[INSTRUCTIONS TO FOLLOW] From the listing below, copy only the lines running from the line that contains "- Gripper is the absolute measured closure" to the line that contains "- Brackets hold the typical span", both included.

[INFORMATION SUPPLIED]
Content starts
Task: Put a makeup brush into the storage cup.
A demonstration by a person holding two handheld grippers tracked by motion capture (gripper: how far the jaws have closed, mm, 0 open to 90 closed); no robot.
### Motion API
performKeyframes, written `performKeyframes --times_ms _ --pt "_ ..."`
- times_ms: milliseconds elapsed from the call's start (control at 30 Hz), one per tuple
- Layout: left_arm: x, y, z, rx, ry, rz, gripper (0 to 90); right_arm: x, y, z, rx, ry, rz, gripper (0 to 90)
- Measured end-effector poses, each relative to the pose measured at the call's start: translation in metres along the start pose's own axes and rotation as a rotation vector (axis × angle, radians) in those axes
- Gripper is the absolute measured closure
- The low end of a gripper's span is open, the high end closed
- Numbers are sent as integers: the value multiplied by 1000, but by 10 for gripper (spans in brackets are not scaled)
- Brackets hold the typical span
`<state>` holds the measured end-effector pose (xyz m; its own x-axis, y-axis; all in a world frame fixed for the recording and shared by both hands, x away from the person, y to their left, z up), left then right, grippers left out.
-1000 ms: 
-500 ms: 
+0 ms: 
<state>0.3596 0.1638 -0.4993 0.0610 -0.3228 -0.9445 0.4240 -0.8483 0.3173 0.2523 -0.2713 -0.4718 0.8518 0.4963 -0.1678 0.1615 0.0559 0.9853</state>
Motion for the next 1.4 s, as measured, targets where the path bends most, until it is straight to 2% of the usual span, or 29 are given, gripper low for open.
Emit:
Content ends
[SOLUTION]
- Gripper is the absolute measured closure
- The low end of a gripper's span is open, the high end closed
- Numbers are sent as integers: the value multiplied by 1000, but by 10 for gripper (spans in brackets are not scaled)
- Brackets hold the typical span

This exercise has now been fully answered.